[Opening Records supplied section]

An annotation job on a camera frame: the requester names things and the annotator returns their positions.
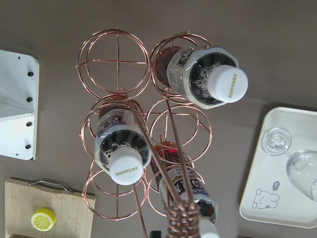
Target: cutting board
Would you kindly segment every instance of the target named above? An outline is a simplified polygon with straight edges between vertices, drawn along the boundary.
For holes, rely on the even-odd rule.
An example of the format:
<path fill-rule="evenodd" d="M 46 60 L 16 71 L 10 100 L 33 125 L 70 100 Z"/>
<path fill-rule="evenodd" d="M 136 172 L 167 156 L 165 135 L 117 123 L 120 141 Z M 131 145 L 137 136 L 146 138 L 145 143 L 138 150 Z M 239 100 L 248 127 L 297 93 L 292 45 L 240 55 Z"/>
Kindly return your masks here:
<path fill-rule="evenodd" d="M 88 195 L 91 206 L 95 197 Z M 34 212 L 47 207 L 56 214 L 56 223 L 47 232 L 36 230 L 31 224 Z M 78 192 L 41 185 L 29 186 L 27 181 L 5 181 L 5 238 L 21 235 L 33 238 L 90 238 L 93 213 Z"/>

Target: half lemon
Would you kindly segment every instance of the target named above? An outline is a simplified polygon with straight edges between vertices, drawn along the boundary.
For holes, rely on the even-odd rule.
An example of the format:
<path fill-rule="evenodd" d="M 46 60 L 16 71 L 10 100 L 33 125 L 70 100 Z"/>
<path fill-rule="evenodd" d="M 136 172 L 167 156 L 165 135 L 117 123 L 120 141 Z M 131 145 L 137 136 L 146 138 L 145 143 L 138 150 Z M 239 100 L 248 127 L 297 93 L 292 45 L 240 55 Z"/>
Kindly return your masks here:
<path fill-rule="evenodd" d="M 31 218 L 33 227 L 39 231 L 50 230 L 56 222 L 55 213 L 49 208 L 40 208 L 36 210 Z"/>

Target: wine glass
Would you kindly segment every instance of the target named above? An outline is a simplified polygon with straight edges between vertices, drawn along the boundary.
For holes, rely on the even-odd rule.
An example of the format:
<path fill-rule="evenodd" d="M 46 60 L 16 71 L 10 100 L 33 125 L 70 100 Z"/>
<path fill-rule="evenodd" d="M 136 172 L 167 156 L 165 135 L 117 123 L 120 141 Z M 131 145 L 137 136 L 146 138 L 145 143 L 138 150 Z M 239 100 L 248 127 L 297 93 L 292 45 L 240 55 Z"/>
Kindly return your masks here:
<path fill-rule="evenodd" d="M 267 131 L 261 140 L 263 150 L 272 156 L 286 154 L 286 172 L 291 183 L 308 198 L 317 202 L 317 151 L 301 150 L 291 154 L 292 137 L 283 128 Z"/>

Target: bottle
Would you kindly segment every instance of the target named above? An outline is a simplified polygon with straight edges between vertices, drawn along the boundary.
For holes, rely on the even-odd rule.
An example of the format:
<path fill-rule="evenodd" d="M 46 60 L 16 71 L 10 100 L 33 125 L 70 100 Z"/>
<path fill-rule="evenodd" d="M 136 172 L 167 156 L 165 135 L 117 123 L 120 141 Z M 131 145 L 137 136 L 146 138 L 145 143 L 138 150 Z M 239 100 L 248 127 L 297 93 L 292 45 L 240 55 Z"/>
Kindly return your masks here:
<path fill-rule="evenodd" d="M 237 59 L 220 47 L 167 47 L 154 68 L 160 82 L 203 109 L 236 102 L 248 88 Z"/>
<path fill-rule="evenodd" d="M 124 95 L 110 97 L 125 98 Z M 129 102 L 121 104 L 126 106 L 113 104 L 99 113 L 95 160 L 117 184 L 130 185 L 141 178 L 152 154 L 128 107 Z"/>
<path fill-rule="evenodd" d="M 162 157 L 164 153 L 164 158 L 166 160 L 179 163 L 176 144 L 173 142 L 166 141 L 163 142 L 162 145 L 168 146 L 169 148 L 163 148 L 159 145 L 155 146 L 155 150 L 157 151 L 158 155 Z M 154 174 L 159 171 L 153 158 L 151 160 L 151 167 Z M 184 178 L 181 168 L 170 168 L 167 170 L 167 173 L 172 183 L 174 184 L 176 190 L 178 191 L 180 197 L 183 200 L 187 200 L 188 197 L 185 189 Z M 203 183 L 198 180 L 198 176 L 196 175 L 196 173 L 193 170 L 188 169 L 188 175 L 192 186 L 194 201 L 200 206 L 199 231 L 201 238 L 219 238 L 218 232 L 214 227 L 214 223 L 216 222 L 218 205 L 206 191 Z M 172 203 L 173 198 L 170 195 L 167 198 L 166 185 L 161 178 L 161 176 L 158 176 L 156 179 L 156 183 L 163 201 L 164 209 L 167 212 L 167 199 L 169 199 L 169 202 Z"/>

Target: white bottle cap
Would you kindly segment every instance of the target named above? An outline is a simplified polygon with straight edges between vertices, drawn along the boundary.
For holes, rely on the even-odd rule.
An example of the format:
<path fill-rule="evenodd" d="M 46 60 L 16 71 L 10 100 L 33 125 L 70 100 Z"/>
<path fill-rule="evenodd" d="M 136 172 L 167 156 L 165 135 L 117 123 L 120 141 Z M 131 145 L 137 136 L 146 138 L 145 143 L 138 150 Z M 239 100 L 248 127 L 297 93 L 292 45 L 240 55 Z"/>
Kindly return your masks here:
<path fill-rule="evenodd" d="M 198 227 L 201 238 L 220 238 L 216 227 L 211 221 L 199 219 Z"/>
<path fill-rule="evenodd" d="M 220 65 L 212 70 L 207 84 L 212 97 L 225 103 L 234 103 L 247 92 L 248 78 L 239 68 Z"/>
<path fill-rule="evenodd" d="M 120 147 L 111 153 L 109 172 L 113 181 L 130 185 L 138 181 L 143 173 L 140 153 L 131 147 Z"/>

[Closing Records supplied section]

Pictures are to be dropped; the lines from the start of the entries above through the line with "Target: bottle" are to be given again verbatim.

_Result_.
An annotation job on a camera frame: the requester names things and the annotator returns their positions.
Target: cutting board
Would you kindly segment every instance of the target named above? An outline is a simplified polygon with straight edges between vertices, drawn along the boundary.
For holes, rely on the even-odd rule.
An example of the format:
<path fill-rule="evenodd" d="M 46 60 L 16 71 L 10 100 L 33 125 L 70 100 Z"/>
<path fill-rule="evenodd" d="M 136 172 L 167 156 L 165 135 L 117 123 L 120 141 Z M 131 145 L 137 136 L 146 138 L 145 143 L 138 150 Z M 239 100 L 248 127 L 297 93 L 292 45 L 240 55 Z"/>
Kindly return your masks here:
<path fill-rule="evenodd" d="M 88 195 L 91 206 L 95 197 Z M 34 212 L 47 207 L 56 214 L 56 223 L 47 232 L 36 230 L 31 224 Z M 78 192 L 41 185 L 29 186 L 27 181 L 5 181 L 5 238 L 21 235 L 33 238 L 90 238 L 93 213 Z"/>

Target: half lemon
Would you kindly segment every instance of the target named above? An outline is a simplified polygon with straight edges between vertices, drawn along the boundary.
For holes, rely on the even-odd rule.
An example of the format:
<path fill-rule="evenodd" d="M 46 60 L 16 71 L 10 100 L 33 125 L 70 100 Z"/>
<path fill-rule="evenodd" d="M 136 172 L 167 156 L 165 135 L 117 123 L 120 141 Z M 131 145 L 137 136 L 146 138 L 145 143 L 138 150 Z M 239 100 L 248 127 L 297 93 L 292 45 L 240 55 Z"/>
Kindly return your masks here:
<path fill-rule="evenodd" d="M 31 218 L 33 227 L 39 231 L 50 230 L 56 222 L 55 213 L 49 208 L 40 208 L 36 210 Z"/>

Target: wine glass
Would you kindly segment every instance of the target named above? An outline is a simplified polygon with straight edges between vertices, drawn along the boundary.
For holes, rely on the even-odd rule.
An example of the format:
<path fill-rule="evenodd" d="M 46 60 L 16 71 L 10 100 L 33 125 L 70 100 Z"/>
<path fill-rule="evenodd" d="M 136 172 L 167 156 L 165 135 L 117 123 L 120 141 Z M 131 145 L 137 136 L 146 138 L 145 143 L 138 150 Z M 239 100 L 248 127 L 297 93 L 292 45 L 240 55 Z"/>
Kindly return your masks here:
<path fill-rule="evenodd" d="M 267 131 L 261 140 L 263 150 L 272 156 L 286 154 L 286 172 L 291 183 L 308 198 L 317 202 L 317 151 L 301 150 L 291 154 L 292 137 L 283 128 Z"/>

Target: bottle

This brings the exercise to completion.